To help write his paper, Bailey assembled an impressive multidisciplinary team: It consisted of the psychologists Paul Vasey and Lisa Diamond, the neuroscientist S. Marc Breedlove, the geneticist Eric Vilain, and Marc Epprecht, a historian with a focus on gender and sexuality in Africa.
Their article, which was recently published in Psychological Science in the Public Interest, is something of an all-you-can-eat buffet for anyone interested in the current state of scientific research into sexuality. While it’s loosely organized around the “moral” concerns raised by Museveni, it covers a wide range of subjects. It’s worth a full read, but three main points leaped out at me:
1. There’s a connection between gender expression and sexual orientation that seems to show up just about everywhere. It’s important to note that just about everything in Bailey and his colleagues’ paper has to do with average differences between members of different groups. Nothing in the paper (or this article) should be taken as implying that “all straight people X” or “all straight people Y.” The average man is significantly bigger than the average woman, but plenty of women are bigger than plenty of men; the same logic holds here.

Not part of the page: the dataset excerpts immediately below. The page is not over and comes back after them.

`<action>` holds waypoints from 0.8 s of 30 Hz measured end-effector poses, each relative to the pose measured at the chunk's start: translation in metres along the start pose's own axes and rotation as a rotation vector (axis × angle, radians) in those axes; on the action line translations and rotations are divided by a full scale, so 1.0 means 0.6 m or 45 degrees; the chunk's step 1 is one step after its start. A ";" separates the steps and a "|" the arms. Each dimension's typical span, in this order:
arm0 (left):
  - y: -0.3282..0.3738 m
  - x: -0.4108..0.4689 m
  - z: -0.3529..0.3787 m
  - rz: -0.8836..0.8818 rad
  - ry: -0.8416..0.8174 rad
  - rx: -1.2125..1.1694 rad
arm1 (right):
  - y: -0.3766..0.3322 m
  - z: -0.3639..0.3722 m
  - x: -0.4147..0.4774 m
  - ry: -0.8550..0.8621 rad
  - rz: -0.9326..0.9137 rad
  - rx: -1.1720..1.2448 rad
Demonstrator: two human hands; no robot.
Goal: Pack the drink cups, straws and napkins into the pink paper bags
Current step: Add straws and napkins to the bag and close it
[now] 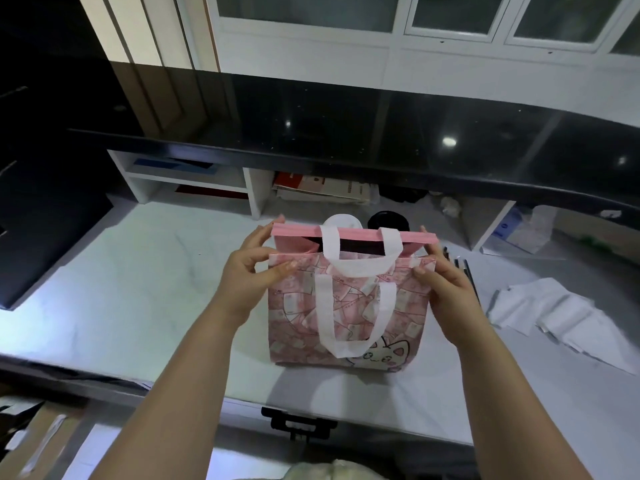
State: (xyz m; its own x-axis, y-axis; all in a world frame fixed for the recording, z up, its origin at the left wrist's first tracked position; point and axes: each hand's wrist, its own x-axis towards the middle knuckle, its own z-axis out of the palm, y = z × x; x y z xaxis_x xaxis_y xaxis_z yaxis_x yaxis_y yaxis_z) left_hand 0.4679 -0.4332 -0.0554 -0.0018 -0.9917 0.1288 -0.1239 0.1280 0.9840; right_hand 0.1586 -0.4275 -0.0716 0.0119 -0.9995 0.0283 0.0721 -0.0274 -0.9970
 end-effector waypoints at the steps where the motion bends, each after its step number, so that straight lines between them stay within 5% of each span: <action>1: 0.003 0.002 0.004 -0.003 0.022 -0.033 | -0.001 0.003 0.000 -0.006 -0.002 0.036; 11: -0.004 -0.015 0.030 -0.007 0.366 -0.310 | -0.005 0.036 -0.017 0.385 -0.103 0.137; 24: 0.026 -0.016 0.031 0.014 0.218 -0.157 | -0.006 0.018 -0.011 0.346 -0.194 0.286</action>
State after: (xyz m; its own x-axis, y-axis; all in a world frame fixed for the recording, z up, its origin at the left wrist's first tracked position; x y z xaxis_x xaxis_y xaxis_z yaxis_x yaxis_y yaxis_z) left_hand 0.4477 -0.4223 -0.0437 0.1675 -0.9747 0.1479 -0.0023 0.1497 0.9887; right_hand 0.1690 -0.4205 -0.0677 -0.2788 -0.9522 0.1246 0.2700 -0.2022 -0.9414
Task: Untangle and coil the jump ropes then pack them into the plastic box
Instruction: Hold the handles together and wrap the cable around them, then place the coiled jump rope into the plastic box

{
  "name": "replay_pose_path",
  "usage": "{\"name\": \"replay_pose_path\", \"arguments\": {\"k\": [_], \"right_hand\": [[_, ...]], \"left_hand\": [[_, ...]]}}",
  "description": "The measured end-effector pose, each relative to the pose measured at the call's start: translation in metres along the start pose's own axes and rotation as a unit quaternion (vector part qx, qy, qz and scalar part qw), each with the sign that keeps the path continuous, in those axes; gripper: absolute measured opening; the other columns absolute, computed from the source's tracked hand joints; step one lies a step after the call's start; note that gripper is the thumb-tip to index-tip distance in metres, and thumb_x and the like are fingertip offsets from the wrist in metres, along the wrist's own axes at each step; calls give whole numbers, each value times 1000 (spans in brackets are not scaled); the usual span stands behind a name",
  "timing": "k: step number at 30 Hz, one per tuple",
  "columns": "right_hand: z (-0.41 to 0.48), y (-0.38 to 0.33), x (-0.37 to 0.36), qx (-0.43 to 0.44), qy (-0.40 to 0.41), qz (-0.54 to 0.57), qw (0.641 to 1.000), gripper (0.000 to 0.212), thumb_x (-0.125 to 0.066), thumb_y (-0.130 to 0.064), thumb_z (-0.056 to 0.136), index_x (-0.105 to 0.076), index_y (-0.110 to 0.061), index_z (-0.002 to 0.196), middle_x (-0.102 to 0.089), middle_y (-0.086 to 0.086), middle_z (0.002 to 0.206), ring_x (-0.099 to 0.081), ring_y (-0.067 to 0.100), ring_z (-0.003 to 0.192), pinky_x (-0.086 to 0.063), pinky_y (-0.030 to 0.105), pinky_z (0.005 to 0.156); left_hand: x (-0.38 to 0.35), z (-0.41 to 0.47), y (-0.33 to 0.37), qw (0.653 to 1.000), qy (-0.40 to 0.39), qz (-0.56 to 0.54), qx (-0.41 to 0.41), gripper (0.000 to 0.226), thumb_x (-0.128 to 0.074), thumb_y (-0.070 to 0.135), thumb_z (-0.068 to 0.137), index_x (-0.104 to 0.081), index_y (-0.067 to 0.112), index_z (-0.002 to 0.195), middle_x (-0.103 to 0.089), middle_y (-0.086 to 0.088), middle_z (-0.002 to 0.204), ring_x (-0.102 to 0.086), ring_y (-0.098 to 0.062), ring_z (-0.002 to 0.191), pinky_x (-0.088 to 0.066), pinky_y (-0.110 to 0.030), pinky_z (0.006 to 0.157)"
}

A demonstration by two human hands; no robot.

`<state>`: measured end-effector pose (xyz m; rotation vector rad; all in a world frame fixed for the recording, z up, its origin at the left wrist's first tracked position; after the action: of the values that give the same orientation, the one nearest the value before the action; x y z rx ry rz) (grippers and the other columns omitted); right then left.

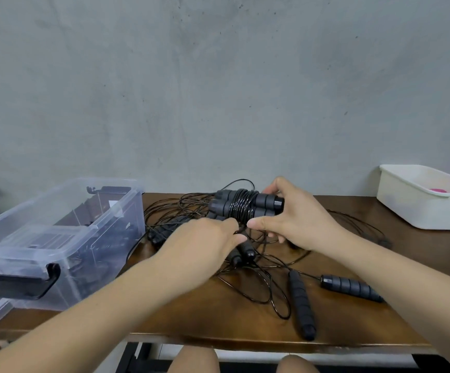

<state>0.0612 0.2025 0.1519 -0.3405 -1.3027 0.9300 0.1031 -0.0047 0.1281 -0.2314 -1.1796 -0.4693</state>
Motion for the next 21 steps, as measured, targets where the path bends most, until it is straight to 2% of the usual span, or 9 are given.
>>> {"name": "replay_pose_path", "arguments": {"k": [3, 6, 9, 11, 13, 15, 17, 19, 21], "right_hand": [[0, 0, -11, -5, -31, -20, 999, 52, -95, -37, 78, -53, -28, 108, -74, 4, 73, -60, 8, 44, -45, 26, 46], [-6, -8, -23, -13, -92, -29, 995, 55, -94, -39, 78, -52, -30, 114, -73, 3, 69, -59, 11, 46, -48, 31, 49], [-13, -16, -32, -6, -171, 22, 985, 50, -92, -29, 84, -53, -26, 115, -71, -4, 65, -58, 13, 51, -51, 34, 54], [-15, -19, -33, 10, -201, 52, 978, 48, -92, -23, 85, -54, -23, 114, -69, -2, 67, -58, 14, 53, -50, 34, 54], [-17, -21, -31, 25, -220, 60, 973, 47, -92, -24, 85, -54, -24, 113, -70, 2, 69, -59, 16, 54, -50, 35, 56], [-19, -22, -31, 34, -238, 49, 969, 46, -92, -29, 85, -54, -30, 112, -73, 8, 73, -60, 19, 56, -51, 37, 60], [-19, -21, -33, 42, -244, 51, 968, 46, -92, -31, 85, -54, -34, 111, -75, 14, 78, -62, 19, 56, -53, 38, 62], [-18, -21, -34, 46, -239, 64, 968, 47, -92, -31, 85, -54, -34, 110, -75, 18, 80, -61, 20, 56, -52, 38, 61], [-15, -20, -35, 46, -238, 83, 967, 46, -93, -30, 84, -54, -32, 109, -74, 21, 81, -60, 21, 57, -50, 38, 61]], "left_hand": [[17, 7, -6, 997, 30, 30, -58, 34, -46, 53, 108, -58, 22, 98, -63, 7, 89, -65, -24, 85, -50, -40, 72], [27, 11, -18, 992, 29, -74, -96, 21, -63, 48, 100, -64, 27, 96, -66, 10, 83, -60, -11, 75, -51, -40, 68], [31, 15, -29, 979, 5, -199, -54, 21, -82, 42, 89, -64, 30, 90, -67, 5, 75, -59, -13, 68, -48, -31, 61], [30, 15, -32, 971, 5, -235, -40, 22, -89, 38, 83, -69, 29, 88, -66, 8, 81, -59, -10, 73, -45, -22, 65], [23, 15, -39, 958, -7, -286, -21, 23, -89, 38, 83, -71, 29, 94, -63, 8, 90, -57, -15, 79, -45, -25, 73], [17, 10, -44, 930, -29, -365, 1, 36, -87, 41, 86, -66, 31, 113, -61, 5, 102, -54, -20, 82, -47, -33, 76], [14, 4, -44, 928, 5, -373, -6, 43, -86, 41, 86, -61, 34, 120, -57, 8, 113, -54, -4, 82, -45, -25, 75], [13, 0, -41, 938, 82, -336, -23, 29, -87, 34, 86, -68, 30, 107, -53, 9, 114, -57, -8, 99, -43, -19, 82], [12, -2, -39, 935, 120, -334, -29, 14, -88, 28, 84, -77, 26, 92, -57, 8, 111, -58, -18, 112, -43, -22, 94]]}}
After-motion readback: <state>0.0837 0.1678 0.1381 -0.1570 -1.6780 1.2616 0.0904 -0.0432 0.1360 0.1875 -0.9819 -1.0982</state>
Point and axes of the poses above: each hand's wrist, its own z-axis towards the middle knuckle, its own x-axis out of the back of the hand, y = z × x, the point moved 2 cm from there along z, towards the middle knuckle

That caveat aside, there seems to be a consistent, robust way in which sexual orientation and gender roles play off of each other and that starts early in childhood for many people. Bailey and his colleagues point out that “Childhood gender nonconformity … is a strong correlate of adult sexual orientation that has been consistently and repeatedly replicated.” For boys, this means that if a child enjoys cross-dressing, playing with dolls, growing their hair long, preferring girls as playmates, and so on, then — true to stereotype — there’s a significantly increased chance that he will grow up to be gay (in cases where all this is accompanied by gender dysphoria, or discomfort with their natal sex, there’s a chance he could also end up identifying as transgender).
Broadly speaking, these sorts of differences between (pre-)gay and (pre-)straight people persist into adulthood. Among adults, “Research indicates that heterosexual men have greater interest in occupations and hobbies focusing on things and less interest in those focusing on people, compared with heterosexual women.” For gay men and women, the pattern flips: Gay men are more into people-things than their straight brothers and dad, while gay women are more into object-things than their straight sisters and moms. This blending of stereotypically gendered behavior seems to extend to “gestures and walking,” “speech,” “physical presentation,” and “even facial appearance.”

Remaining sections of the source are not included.